Therefore, "C _1- C ₆ haloalkyl" and "C _1- C ₆ haloalkoxy" mean the above-mentioned "C _1- C ₆ alkyl group" and "C _1- C ₆ alkoxy group" which are one or Multiple halogen groups are substituted. In some embodiments, C _1- C ₄ haloalkyl groups are particularly preferred, more preferably C _1- C ₂ haloalkyl. In some embodiments, a C _1-4 haloalkoxy group is particularly preferred, more preferably a C ₁ -C ₂ haloalkoxy group.

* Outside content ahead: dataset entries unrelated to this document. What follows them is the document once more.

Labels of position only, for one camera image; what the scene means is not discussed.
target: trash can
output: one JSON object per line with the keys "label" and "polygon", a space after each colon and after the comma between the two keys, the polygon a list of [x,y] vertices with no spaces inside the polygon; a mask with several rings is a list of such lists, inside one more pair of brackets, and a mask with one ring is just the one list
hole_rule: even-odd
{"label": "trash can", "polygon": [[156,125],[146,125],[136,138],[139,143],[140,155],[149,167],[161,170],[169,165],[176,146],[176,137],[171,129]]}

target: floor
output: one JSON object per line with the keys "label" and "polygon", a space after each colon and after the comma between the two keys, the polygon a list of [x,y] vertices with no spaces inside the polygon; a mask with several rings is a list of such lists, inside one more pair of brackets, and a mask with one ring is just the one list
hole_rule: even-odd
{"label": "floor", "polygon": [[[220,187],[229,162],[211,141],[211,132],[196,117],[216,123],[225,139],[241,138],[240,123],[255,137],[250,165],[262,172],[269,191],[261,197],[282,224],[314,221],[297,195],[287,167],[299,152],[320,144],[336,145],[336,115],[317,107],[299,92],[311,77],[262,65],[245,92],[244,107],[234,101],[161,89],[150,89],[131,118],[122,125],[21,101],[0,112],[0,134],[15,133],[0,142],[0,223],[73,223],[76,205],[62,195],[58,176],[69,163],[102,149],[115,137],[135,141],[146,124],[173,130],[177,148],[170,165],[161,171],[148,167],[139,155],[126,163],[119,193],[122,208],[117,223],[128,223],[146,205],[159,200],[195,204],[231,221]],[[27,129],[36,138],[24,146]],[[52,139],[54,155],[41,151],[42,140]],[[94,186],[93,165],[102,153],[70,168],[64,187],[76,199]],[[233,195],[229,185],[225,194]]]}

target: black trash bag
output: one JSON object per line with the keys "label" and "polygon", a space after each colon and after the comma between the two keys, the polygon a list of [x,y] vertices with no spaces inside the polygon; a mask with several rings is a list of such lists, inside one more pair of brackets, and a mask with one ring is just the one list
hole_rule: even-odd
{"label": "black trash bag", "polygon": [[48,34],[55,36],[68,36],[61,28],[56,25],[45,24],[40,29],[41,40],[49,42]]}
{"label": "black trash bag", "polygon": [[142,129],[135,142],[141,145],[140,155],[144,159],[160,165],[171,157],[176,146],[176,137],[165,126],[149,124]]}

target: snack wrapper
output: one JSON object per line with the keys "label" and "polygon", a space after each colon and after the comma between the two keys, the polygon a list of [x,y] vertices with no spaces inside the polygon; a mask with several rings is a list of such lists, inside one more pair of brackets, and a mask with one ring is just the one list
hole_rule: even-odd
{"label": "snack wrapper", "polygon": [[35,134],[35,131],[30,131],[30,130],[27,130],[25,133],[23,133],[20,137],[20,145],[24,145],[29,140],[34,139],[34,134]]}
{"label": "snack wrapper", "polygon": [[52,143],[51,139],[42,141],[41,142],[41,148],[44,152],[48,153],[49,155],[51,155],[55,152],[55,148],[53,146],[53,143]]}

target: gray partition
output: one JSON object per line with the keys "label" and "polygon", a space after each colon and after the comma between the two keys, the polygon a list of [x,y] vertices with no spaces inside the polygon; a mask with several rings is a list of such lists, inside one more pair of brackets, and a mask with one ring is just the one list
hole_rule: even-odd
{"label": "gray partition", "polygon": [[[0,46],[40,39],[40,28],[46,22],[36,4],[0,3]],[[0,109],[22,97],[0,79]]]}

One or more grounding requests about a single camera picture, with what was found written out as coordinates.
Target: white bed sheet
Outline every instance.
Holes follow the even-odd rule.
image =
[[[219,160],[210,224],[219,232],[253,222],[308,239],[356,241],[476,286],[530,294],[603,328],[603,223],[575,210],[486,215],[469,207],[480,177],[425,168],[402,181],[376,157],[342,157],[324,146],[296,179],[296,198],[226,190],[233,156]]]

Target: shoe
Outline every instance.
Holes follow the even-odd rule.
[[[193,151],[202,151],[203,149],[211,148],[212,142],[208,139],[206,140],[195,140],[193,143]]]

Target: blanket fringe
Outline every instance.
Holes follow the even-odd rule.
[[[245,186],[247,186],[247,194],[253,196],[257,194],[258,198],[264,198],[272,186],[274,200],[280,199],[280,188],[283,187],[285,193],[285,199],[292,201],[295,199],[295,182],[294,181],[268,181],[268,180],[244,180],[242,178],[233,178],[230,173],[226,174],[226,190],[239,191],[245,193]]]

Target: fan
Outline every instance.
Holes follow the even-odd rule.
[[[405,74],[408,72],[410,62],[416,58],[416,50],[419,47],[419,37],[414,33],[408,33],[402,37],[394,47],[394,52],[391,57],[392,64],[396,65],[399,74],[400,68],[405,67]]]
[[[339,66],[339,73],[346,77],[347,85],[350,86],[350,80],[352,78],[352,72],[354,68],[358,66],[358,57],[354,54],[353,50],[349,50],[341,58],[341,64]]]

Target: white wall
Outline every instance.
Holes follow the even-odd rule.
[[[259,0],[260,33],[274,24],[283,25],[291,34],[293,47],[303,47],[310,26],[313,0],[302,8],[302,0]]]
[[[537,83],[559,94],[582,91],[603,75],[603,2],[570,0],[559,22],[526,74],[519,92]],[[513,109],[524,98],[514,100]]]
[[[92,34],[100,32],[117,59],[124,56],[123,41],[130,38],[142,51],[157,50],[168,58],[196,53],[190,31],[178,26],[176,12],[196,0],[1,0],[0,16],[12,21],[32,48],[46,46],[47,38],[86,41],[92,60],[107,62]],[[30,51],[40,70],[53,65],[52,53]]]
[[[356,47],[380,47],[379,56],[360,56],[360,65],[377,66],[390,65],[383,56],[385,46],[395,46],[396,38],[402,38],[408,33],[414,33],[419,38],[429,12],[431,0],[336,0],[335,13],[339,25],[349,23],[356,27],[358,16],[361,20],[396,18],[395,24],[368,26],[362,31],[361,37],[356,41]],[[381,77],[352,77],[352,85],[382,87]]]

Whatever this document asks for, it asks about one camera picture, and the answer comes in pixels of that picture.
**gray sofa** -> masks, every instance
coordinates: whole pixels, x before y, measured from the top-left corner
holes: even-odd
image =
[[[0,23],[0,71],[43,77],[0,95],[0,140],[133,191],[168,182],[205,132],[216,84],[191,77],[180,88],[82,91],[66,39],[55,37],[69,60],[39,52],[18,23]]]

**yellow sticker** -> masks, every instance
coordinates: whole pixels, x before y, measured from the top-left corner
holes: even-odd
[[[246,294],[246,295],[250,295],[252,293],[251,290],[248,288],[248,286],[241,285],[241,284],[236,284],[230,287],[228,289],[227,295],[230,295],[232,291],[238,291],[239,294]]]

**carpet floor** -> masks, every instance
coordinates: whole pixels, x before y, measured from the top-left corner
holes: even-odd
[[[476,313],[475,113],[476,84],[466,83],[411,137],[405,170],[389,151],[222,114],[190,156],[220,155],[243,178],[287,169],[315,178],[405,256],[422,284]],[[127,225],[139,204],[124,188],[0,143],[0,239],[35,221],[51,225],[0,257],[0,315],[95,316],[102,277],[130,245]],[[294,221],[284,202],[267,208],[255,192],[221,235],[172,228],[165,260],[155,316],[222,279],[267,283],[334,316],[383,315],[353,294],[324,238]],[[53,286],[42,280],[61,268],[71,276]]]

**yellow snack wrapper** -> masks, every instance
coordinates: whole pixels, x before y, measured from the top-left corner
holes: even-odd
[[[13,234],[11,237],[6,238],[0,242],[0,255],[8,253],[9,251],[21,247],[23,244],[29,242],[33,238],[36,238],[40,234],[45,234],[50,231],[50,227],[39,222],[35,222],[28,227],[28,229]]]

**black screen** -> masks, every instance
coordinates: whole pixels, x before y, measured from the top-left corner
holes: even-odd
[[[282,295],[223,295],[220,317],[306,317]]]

Exemplary haloalkyl groups include, but the are not limited _{_{to: -CF 3, -CH 2 F,}} -CHF 2, -CHFCH 2 F, -CH 2 CHF 2, -CF 2 CF 3, -CCl 3, -CH 2 Cl , -CHCl ₂ , 2,2,2-trifluoro-1,1-dimethyl-ethyl, and the like. Exemplary haloalkoxy groups include, but are not limited to, -OCH ₂ F, -OCHF ₂ , -OCF ₃ , and the like.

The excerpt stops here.